TURMUS AYYA, West Bank — Abdullah abu Awad first harvested his family’s olive grove decades ago with his father and grandfather. He knows the trees as well as he knows his own children.
But he hesitated before driving across the field one morning in December, unsure what the nearby Israeli settlers might do. The settlement of Shiloh sits just beyond the fence of his 12-acre property.
“Do you see anyone coming?” the 45-year-old farmer asked his son, who sat beside him in their SUV, scanning the road ahead.
“It seems OK,” replied Judeh, 25, his voice tense.
They proceeded into the olive grove. The plan for that early December day was to harvest olives — an annual job that expanding Israeli settlements have made increasingly difficult over the years for the more than 100,000 Palestinian families in the West Bank who rely on the crop for their livelihood.

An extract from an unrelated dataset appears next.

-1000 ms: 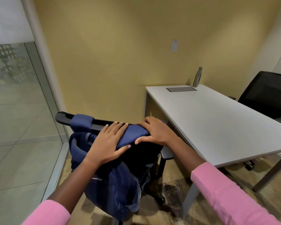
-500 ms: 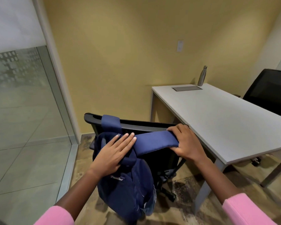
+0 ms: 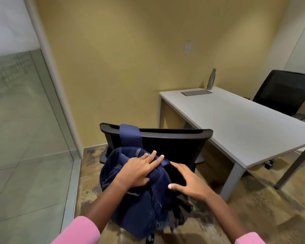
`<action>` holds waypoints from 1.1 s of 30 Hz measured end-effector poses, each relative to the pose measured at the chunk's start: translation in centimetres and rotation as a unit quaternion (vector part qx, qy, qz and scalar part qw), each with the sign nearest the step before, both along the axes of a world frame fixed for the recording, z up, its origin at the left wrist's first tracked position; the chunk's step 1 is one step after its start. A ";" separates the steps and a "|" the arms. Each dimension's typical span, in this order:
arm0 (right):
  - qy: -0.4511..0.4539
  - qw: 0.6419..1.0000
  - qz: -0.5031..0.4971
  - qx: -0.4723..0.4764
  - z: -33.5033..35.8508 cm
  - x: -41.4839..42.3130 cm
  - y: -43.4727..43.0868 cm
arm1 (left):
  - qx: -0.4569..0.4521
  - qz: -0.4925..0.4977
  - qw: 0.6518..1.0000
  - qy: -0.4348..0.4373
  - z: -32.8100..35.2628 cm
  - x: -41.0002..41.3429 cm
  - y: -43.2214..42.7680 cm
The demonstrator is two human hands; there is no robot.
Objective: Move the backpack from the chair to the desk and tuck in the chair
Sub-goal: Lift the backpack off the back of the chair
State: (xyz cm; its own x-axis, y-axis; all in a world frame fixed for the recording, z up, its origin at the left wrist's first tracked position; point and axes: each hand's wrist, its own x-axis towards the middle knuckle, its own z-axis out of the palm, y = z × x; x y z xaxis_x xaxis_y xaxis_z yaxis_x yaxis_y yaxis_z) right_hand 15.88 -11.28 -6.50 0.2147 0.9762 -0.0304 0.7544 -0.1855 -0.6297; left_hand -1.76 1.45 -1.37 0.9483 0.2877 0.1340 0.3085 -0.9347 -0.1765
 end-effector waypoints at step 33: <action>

Since the start of the war in the Gaza Strip in October, collecting olives had turned dangerous. Abu Awad and his family say they have been beaten up and repeatedly threatened with expulsion from their land. Their house has been vandalized, and some of their farm equipment has been confiscated or destroyed.
Farmers throughout the region worry that their way of life may be on the verge of extinction — as settlers and Israeli forces use the war as a pretext to shut them down.
“The last season, they allowed us to get only a part of this grove,” Abu Awad explained. “This time it’s even less.”
“I don’t know why they won’t let us harvest,” he continued, pointing to the trees laden with plump fruit. “Look, it’s a sea of olives.”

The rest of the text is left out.